Fachartikel zum Thema Chronische Pankreatitis = chronische Bauchspeicheldrüsenentzündung

Kurz und bündig

Das Wichtigste bei der Behandlung der chronischen Bauchspeicheldrüsenentzündung ist das Vermeiden von akuten Schüben, die zu einer Gefährdung führen. Dies kann durch völligen Verzicht auf Alkohol, eine Diät, Zuführen von Enzymen und Beseitigung von Ursachen geschehen.

Der Verlauf der Erkrankung kann schubweise oder fortschreitend sein. Zu einer Störung der Nahungsverarbeitung kommt es erst bei einem mehr als 80 %igen Ausfall der Bauchspeicheldrüse.

Ursache

Am häufigsten sind chronischer Alkoholismus und Gallensteine, selten erhöhte Blutfette und Hyperparathyreoidismus.

Feststellen der Erkrankung

Wie bei der akuten Bauchspeicheldrüsenentzündung sind im Blut während des akuten Schubes die Bauchspeicheldrüsenenzyme meistens erhöht. In 30 % der Fälle zeigt das Röntgenbild Verkalkungen im Bauchspeicheldrüsenbereich. In fortgeschrittenen Stadien besteht eine erhöhte Fettausscheidung mit dem Stuhl. Die Ultraschalluntersuchung oder das Computertomogramm können Hinweise auf die Erkrankung geben. Die Zuckerverwertbarkeit kann herabgesetzt sein oder es kann eine Zuckerkrankheit vorliegen.
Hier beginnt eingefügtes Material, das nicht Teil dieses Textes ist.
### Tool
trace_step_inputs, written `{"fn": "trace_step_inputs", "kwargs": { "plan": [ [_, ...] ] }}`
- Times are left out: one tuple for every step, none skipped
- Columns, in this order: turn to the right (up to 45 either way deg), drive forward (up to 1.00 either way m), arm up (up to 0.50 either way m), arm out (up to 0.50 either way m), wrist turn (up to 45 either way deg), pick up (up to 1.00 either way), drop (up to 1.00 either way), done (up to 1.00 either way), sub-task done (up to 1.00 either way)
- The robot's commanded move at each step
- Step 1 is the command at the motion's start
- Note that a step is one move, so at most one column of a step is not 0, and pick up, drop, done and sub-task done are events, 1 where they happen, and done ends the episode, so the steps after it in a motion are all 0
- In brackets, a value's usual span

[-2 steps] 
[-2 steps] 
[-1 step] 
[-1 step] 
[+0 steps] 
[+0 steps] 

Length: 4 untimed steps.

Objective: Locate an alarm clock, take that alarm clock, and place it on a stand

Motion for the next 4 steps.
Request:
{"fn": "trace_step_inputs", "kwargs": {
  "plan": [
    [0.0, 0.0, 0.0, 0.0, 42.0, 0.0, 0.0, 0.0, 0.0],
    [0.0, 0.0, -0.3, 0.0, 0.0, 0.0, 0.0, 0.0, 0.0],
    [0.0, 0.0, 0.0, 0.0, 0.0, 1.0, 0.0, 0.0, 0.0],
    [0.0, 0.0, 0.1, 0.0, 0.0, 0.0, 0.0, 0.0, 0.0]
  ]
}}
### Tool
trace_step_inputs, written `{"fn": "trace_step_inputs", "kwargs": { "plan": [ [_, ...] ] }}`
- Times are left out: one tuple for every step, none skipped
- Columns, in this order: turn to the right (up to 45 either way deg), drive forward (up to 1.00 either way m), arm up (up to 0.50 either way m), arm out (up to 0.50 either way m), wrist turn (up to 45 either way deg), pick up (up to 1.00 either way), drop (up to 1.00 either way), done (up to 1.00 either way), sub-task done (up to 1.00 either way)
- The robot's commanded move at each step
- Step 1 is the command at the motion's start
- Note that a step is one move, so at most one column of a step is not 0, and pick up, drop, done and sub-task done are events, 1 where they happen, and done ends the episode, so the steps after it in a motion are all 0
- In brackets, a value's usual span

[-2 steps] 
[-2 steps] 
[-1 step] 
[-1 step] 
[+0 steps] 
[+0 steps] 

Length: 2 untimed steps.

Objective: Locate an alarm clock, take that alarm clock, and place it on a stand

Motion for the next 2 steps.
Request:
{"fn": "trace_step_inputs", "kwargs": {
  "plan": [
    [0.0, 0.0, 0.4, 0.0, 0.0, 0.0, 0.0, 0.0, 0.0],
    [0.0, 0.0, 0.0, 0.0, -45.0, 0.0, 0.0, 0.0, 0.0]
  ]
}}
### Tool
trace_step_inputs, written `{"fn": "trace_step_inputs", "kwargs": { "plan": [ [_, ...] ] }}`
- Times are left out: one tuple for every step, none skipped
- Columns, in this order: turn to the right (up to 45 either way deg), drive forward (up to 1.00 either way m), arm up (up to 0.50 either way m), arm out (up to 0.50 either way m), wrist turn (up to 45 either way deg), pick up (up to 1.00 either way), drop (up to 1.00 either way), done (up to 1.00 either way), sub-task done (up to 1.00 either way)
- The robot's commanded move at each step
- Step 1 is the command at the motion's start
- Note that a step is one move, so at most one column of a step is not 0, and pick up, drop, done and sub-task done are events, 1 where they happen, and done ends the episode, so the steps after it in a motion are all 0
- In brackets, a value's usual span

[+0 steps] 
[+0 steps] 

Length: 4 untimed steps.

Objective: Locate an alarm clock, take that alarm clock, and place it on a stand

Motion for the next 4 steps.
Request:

Chymotrypsin ist in der Stuhlprobe vermindert.

Beschwerden

Es bestehen ständige oder immer wiederkehrende Oberbauchschmerzen, die in den Rücken ausstrahlen können oder eine erhöhte Empfindlichkeit im Bereich der linken Brustseite hervorrufen können. Schmerzen können jedoch auch völlig fehlen. Häufig bestehen Völlegefühl, Übelkeit und Erbrechen. Meistens verschlimmert die Nahrungsaufnahme die Beschwerden. Daher essen die Betroffenen wenig und nehmen Gewicht ab, zumal die Nahrung durch den Enzymmangel schlecht verdaut wird ( siehe Bauchspeicheldrüseninsuffizienz ). In fortgeschrittenen Fällen sind die Erkrankten ausgezehrt und haben massige, faulig riechende Stühle.

Behandlung

Ein akuter Schub der Erkrankung wird wie die akute Bauchspeicheldrüsenentzündung behandelt. Bei der chronischen Erkrankung ist die Einhaltung einer lebenslangen Diät entscheidend. Es sollen kohlenhydrat- und eiweißreiche Speisen gegessen werden. Schwer verdauliche Speisen sind zu meiden. Alkohol ist streng verboten. Auf Medikamente, die die Bauchspeicheldrüse schädigen können, muss verzichtet werden. Schmerzen müssen bekämpft werden. Eine bestehende Zuckerkrankheit muss behandelt werden. Bei Fortbestehen der Schmerzzustände oder Komplikationen kann eine Operation erwogen werden. Bei Bestehen einer Nahrungsverwertungsstörung gelten die Regeln wie bei der Bauchspeicheldrüseninsuffizienz.